» WHAT TO PRODUCE: Search the records for the string "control" and return each line that has it.

Entries taken from a collection:

┄┄┄┄┄┄┄┄┄┄┄┄┄┄┄┄┄┄┄┄

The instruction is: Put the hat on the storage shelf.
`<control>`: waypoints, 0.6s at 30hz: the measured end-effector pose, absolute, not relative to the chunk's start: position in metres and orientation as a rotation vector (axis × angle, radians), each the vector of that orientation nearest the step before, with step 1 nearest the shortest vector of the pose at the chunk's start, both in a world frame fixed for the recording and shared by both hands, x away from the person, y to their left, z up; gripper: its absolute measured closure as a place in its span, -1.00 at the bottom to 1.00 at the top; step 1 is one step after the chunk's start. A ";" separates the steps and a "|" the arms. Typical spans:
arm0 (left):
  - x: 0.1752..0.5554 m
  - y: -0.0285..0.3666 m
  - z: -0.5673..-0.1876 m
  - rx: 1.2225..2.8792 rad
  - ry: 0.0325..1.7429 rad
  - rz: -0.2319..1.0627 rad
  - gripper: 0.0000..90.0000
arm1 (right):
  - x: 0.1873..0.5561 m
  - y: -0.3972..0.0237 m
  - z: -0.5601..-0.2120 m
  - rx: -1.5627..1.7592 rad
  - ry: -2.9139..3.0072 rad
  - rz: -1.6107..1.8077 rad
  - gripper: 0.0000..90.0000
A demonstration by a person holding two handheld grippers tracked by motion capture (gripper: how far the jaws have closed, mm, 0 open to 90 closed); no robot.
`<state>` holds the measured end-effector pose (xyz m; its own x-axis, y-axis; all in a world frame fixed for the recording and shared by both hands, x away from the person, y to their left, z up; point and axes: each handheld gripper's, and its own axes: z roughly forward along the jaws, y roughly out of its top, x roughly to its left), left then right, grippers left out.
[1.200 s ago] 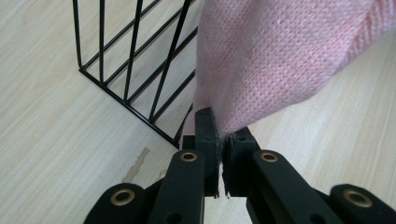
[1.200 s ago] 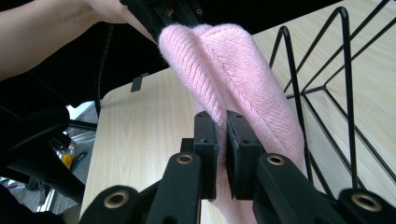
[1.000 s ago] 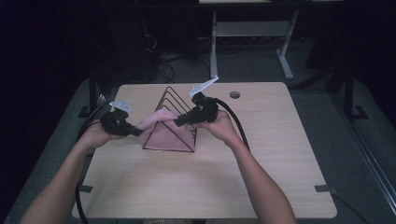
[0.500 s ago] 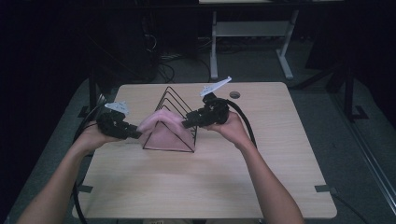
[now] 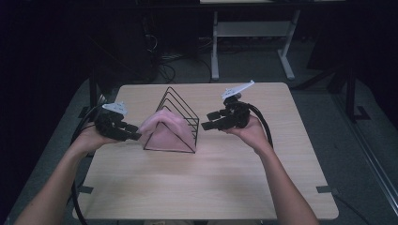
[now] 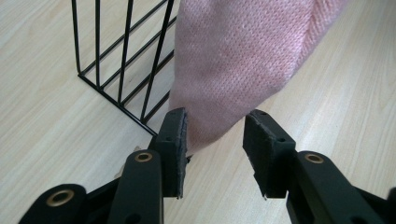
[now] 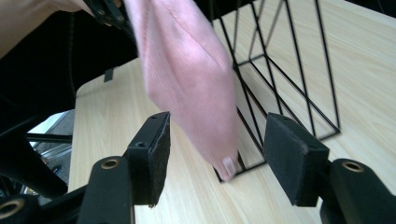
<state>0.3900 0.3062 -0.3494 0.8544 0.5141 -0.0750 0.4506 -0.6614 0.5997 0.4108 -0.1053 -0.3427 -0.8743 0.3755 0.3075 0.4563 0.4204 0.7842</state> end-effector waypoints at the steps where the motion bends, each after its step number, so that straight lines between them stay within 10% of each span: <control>1: 0.389 0.306 -0.350 2.380 0.709 0.129 0.30 | 0.410 -0.109 -0.344 -0.769 -2.578 -1.461 -0.10; 18: 0.379 0.311 -0.359 2.350 0.750 0.121 0.13 | 0.399 -0.157 -0.352 -0.918 -2.587 -1.435 -0.20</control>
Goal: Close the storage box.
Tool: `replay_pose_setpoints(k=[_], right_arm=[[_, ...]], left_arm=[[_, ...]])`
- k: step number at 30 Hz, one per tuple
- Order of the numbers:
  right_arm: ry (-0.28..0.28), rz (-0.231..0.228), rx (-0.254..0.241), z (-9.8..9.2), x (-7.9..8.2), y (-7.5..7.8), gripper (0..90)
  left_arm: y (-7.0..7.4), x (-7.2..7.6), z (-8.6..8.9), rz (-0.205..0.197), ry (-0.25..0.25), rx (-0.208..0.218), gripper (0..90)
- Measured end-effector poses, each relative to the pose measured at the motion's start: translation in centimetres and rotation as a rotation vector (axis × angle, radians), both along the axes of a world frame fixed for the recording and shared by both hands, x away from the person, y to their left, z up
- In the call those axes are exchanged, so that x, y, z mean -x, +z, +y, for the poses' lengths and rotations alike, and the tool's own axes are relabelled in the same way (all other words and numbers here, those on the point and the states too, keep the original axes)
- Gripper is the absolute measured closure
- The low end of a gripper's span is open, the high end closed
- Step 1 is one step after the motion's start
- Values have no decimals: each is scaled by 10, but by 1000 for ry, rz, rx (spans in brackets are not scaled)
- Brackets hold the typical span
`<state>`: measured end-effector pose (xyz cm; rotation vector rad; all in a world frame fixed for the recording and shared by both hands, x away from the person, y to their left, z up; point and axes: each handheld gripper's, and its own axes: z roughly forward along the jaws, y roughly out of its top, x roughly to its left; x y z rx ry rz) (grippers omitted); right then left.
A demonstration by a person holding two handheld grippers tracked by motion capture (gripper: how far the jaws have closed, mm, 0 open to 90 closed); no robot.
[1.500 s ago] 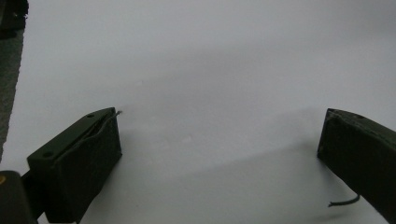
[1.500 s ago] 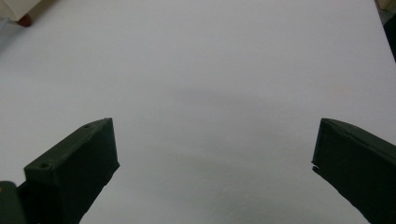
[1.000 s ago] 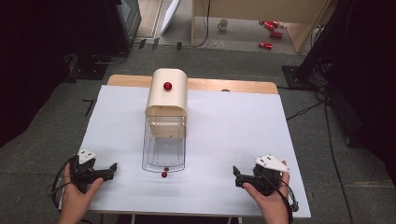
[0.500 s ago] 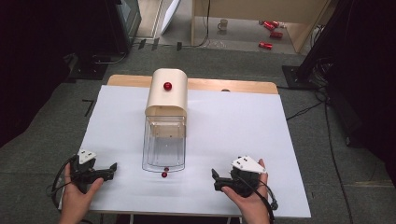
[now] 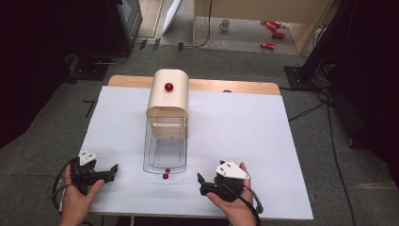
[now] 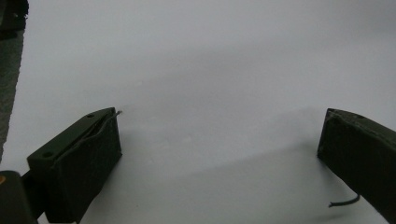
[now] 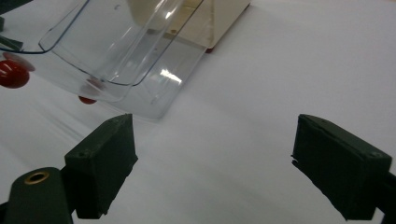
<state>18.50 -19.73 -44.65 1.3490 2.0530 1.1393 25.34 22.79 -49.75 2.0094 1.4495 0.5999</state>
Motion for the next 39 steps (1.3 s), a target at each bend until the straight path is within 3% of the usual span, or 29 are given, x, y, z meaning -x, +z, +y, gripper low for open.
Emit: replay_pose_setpoints(k=[14, 32, 39], right_arm=[[74, 8, -25, 30, 2, -5, 203], [131, -9, -74, 61, 9, -10, 488], [147, 4, -74, 71, 11, -12, 534]], left_arm=[[0, 0, 0, 0, 0, 0, 0], [0, 0, 0, -1, 0, 1, 0], [0, 0, 0, -1, 0, 1, 0]])
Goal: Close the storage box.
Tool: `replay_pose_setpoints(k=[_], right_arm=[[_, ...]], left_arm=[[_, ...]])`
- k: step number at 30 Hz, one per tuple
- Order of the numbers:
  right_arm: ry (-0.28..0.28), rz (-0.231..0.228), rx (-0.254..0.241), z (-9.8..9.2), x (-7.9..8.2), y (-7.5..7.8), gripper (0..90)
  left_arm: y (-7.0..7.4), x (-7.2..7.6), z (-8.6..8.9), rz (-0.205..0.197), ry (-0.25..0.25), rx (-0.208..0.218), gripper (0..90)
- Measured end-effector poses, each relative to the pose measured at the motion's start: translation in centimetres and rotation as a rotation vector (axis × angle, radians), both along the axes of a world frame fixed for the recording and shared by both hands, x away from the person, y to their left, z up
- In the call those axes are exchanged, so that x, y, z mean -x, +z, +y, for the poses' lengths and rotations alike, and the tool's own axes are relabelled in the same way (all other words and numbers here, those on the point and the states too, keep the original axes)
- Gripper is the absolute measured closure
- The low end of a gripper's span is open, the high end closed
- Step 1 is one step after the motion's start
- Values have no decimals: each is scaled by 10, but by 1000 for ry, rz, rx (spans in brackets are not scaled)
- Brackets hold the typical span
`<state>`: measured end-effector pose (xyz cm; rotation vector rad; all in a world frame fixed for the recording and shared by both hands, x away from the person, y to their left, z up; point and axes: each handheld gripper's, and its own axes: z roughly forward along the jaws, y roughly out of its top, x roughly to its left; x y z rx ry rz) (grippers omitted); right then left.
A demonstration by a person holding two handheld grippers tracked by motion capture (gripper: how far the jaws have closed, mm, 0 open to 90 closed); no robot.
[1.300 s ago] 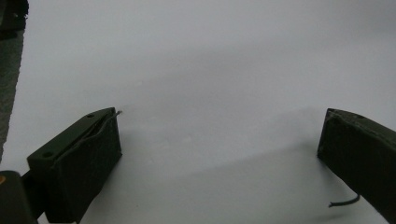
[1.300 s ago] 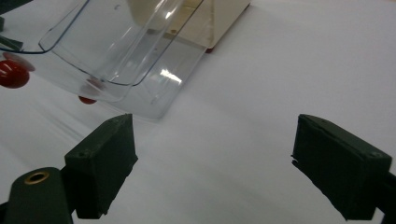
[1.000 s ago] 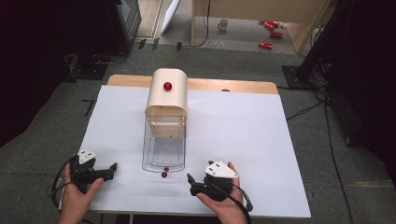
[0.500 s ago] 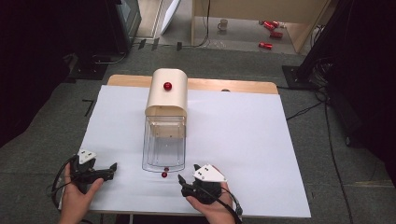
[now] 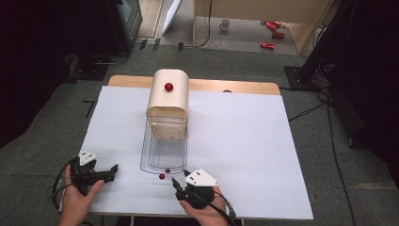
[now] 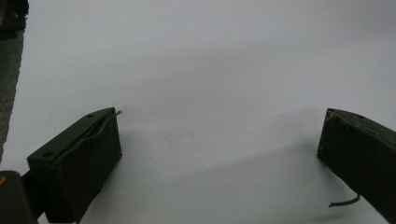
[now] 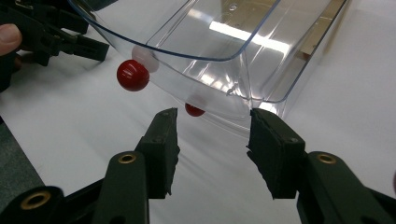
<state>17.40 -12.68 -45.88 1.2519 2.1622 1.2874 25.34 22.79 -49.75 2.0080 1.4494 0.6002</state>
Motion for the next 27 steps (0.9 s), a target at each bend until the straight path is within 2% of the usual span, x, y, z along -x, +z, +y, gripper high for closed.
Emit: replay_pose_setpoints(k=[7, 11, 19, 27], right_arm=[[-12, 25, -17, 1, 5, -6, 555], [5, 39, -14, 6, 9, -11, 581], [25, 21, -22, 17, 9, -10, 605], [42, -3, -41, 33, 8, -6, 673]], left_arm=[[0, 0, 0, 0, 0, 0, 0], [0, 0, 0, 1, -1, -1, 0], [0, 0, 0, 1, -1, -1, 0], [0, 0, 0, 1, -1, -1, 0]])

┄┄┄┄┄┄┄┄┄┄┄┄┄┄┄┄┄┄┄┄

» WRITTEN SOLUTION:
`<control>`: waypoints, 0.6s at 30hz: the measured end-effector pose, absolute, not relative to the chunk's start: position in metres and orientation as a rotation vector (axis × angle, radians), each the vector of that orientation nearest the step before, with step 1 nearest the shortest vector of the pose at the chunk's start, both in a world frame fixed for the recording and shared by both hands, x away from the person, y to their left, z up; gripper: its absolute measured closure as a place in its span, -1.00 at the bottom to 1.00 at the top; step 1 is one step after the chunk's start. A ";" separates the steps and a "|" the arms. Typical spans:
<state>0.3900 0.3062 -0.3494 0.8544 0.5141 -0.0750 0.4506 -0.6614 0.5997 0.4108 -0.1053 -0.3427 -0.8743 0.3755 0.3075 0.4563 0.4204 0.7842</state> end-effector waypoints at the steps where the motion bends, each after its step number, so that straight lines between them stay within 10% of each span: <control>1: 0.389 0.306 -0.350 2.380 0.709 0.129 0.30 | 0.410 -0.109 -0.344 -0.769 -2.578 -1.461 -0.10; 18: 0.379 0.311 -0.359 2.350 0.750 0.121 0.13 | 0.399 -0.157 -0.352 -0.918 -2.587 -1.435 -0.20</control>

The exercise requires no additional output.